### Assignment
Your answer should consist of each line below that includes the word "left".

### Data below
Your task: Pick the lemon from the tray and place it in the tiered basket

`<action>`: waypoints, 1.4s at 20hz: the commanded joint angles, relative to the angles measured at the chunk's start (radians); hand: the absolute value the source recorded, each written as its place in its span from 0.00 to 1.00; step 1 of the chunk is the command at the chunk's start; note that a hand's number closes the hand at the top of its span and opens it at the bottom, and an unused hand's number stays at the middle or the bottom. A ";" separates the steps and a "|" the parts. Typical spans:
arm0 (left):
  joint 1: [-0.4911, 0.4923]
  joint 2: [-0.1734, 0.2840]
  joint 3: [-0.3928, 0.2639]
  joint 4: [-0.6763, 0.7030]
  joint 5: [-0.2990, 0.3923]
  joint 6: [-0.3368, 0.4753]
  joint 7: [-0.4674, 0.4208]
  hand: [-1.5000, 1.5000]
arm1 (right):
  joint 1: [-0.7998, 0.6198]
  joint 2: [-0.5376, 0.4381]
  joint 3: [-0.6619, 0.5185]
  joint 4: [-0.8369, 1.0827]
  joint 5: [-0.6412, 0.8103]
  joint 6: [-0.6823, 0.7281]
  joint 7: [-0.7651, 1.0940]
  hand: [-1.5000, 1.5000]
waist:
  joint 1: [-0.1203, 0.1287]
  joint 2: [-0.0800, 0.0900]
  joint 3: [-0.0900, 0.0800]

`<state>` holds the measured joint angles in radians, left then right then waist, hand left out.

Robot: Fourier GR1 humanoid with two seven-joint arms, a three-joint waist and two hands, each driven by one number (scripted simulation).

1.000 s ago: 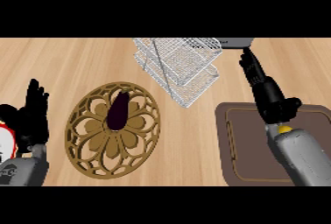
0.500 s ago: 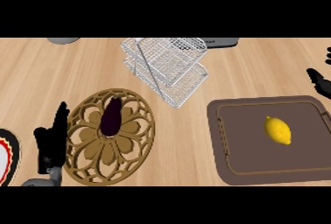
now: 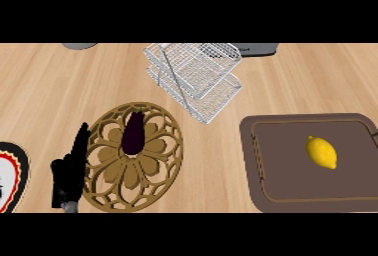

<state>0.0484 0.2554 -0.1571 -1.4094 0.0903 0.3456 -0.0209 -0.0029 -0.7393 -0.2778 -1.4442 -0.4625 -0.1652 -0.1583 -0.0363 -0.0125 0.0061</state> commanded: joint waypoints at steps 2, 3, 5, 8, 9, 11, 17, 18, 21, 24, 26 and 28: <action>0.042 -0.009 -0.020 -0.005 0.019 -0.029 0.040 0.50 | 0.146 -0.182 0.070 -0.109 0.057 0.130 0.188 0.00 | -0.002 0.004 -0.011; 0.044 -0.022 -0.016 0.015 0.015 -0.013 0.027 0.50 | 0.164 -0.224 0.081 -0.145 0.068 0.162 0.216 0.00 | -0.006 0.004 -0.012; 0.047 -0.021 -0.043 -0.003 -0.005 -0.014 0.054 0.50 | 0.205 -0.263 0.133 -0.200 0.146 0.157 0.251 0.00 | 0.002 0.006 -0.011; 0.059 -0.040 -0.046 -0.006 -0.003 -0.017 0.017 0.50 | 0.200 -0.378 0.145 -0.290 0.210 0.159 0.385 0.00 | 0.019 0.008 -0.012; 0.034 -0.015 -0.022 0.026 0.006 -0.036 0.028 0.50 | 0.230 -0.400 0.148 -0.314 0.251 0.152 0.396 0.00 | 0.005 0.009 -0.012; 0.014 -0.022 -0.021 0.041 -0.003 -0.032 0.024 0.50 | 0.259 -0.428 0.163 -0.382 0.309 0.129 0.471 0.00 | 0.003 0.009 -0.011; 0.042 -0.059 -0.068 -0.009 -0.043 -0.014 0.041 0.50 | 0.242 -0.361 0.241 -0.533 0.469 0.006 0.726 0.00 | 0.032 0.012 -0.007; 0.027 -0.062 -0.063 -0.015 -0.027 -0.024 0.065 0.50 | 0.223 -0.361 0.283 -0.553 0.514 -0.008 0.768 0.00 | 0.039 0.013 -0.007; -0.008 -0.013 -0.027 -0.012 -0.015 -0.067 0.094 0.50 | 0.199 -0.314 0.385 -0.546 0.636 -0.029 0.817 0.00 | 0.045 0.015 -0.006; -0.001 -0.043 -0.017 0.037 -0.007 -0.074 0.039 0.50 | 0.153 -0.291 0.417 -0.493 0.700 0.002 0.820 0.00 | 0.047 0.016 -0.006; -0.007 -0.053 -0.028 0.047 -0.034 -0.054 0.032 0.50 | 0.149 -0.293 0.492 -0.548 0.763 0.027 0.934 0.00 | 0.046 0.016 -0.007; 0.038 -0.052 -0.045 -0.024 -0.032 -0.056 0.060 0.50 | 0.114 -0.319 0.489 -0.550 0.767 0.086 1.006 0.00 | 0.051 0.014 -0.007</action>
<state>0.0500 0.2116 -0.1818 -1.4366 0.0409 0.3187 -0.0087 0.1433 -1.0566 0.1510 -1.9804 0.2296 -0.1270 0.7408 0.0124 -0.0050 0.0072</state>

### Exercise output
arm0 (left):
`<state>` holds the measured joint angles in radians, left then right then waist, hand left out.

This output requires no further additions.